Trump Threatens Tariffs Against Countries That Buy Venezuelan Oil

Published

on

Trump Threatens Tariffs Against Countries That Buy Venezuelan Oil

President Trump said on Monday that he would crack down on countries that bought Venezuela’s oil by imposing tariffs on goods those nations sent into the United States, claiming that Venezuela has “purposefully and deceitfully” sent criminals and murderers into America.

In a post on Truth Social, the president said countries that purchased oil or gas from Venezuela would be forced to pay a tariff of 25 percent on any exports they sent to the United States, starting April 2.

This unconventional use of tariffs could further disrupt the global oil trade as buyers of Venezuelan oil and gas seek alternatives. The United States and China have been the top buyers of Venezuelan oil in recent months, according to Rystad Energy, a research and consulting firm.

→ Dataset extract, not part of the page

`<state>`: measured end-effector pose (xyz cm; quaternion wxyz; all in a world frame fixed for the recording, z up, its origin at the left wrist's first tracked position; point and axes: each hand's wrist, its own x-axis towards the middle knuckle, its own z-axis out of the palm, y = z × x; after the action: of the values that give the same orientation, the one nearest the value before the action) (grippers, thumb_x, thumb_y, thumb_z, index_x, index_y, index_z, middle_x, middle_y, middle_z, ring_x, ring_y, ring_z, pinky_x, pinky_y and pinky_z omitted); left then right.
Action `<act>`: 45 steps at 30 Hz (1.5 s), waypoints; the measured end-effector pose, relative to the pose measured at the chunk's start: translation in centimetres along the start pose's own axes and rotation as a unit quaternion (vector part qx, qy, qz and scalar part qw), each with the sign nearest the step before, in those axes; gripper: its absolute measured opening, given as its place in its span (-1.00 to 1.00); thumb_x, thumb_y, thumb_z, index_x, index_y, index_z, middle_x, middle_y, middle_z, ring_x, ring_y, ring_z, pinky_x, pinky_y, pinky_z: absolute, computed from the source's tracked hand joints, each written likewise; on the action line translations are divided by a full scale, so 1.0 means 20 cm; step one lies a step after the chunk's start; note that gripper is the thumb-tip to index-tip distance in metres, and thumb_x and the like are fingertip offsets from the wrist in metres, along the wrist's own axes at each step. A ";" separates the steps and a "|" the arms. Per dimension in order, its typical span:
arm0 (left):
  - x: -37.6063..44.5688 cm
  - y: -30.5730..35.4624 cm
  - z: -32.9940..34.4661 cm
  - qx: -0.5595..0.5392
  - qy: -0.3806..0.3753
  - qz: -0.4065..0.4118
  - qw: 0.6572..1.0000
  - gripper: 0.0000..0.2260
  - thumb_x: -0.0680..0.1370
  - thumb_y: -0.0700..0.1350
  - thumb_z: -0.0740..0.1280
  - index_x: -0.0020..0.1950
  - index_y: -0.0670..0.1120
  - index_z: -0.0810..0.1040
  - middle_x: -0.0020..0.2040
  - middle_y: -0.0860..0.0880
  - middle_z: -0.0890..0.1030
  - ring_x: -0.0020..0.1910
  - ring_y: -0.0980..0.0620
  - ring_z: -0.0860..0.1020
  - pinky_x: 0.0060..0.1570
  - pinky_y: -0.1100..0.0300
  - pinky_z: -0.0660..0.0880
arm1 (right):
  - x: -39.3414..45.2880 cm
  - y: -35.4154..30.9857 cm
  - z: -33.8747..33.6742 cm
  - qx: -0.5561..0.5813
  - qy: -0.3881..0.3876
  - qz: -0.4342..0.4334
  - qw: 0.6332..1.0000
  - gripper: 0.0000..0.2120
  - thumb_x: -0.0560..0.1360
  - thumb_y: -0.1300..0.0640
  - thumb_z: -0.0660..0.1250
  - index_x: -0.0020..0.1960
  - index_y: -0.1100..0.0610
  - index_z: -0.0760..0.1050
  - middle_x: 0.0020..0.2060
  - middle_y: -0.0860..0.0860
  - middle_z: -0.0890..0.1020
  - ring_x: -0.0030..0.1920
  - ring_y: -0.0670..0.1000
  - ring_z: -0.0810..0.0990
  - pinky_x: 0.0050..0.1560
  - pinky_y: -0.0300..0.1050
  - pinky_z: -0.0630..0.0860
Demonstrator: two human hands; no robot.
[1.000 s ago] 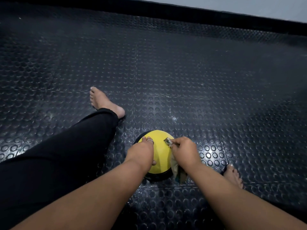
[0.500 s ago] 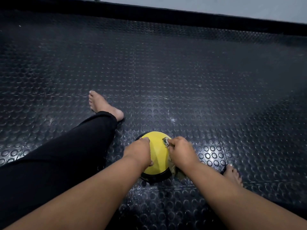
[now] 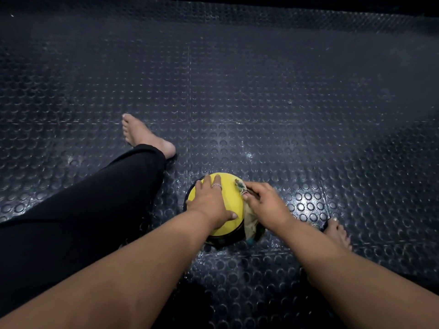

India and Spain also buy a small amount of crude from the South American country.

But in the case of China, Venezuela’s oil makes up such a small portion of the country’s imports that the threat of higher tariffs will probably cause China to look elsewhere for oil, said Jorge León, a Rystad Energy analyst.

American purchases of Venezuelan oil are poised to wind down after the Trump administration said it would revoke a license that allowed Chevron to produce oil there.

Advertisement

But as Mr. Trump threatened steeper tariffs on other countries, his administration on Monday gave Chevron, the second largest U.S. oil company, another two months to produce oil in Venezuela and sell it to the United States. The administration had earlier ordered Chevron to wind down its operations by April 3.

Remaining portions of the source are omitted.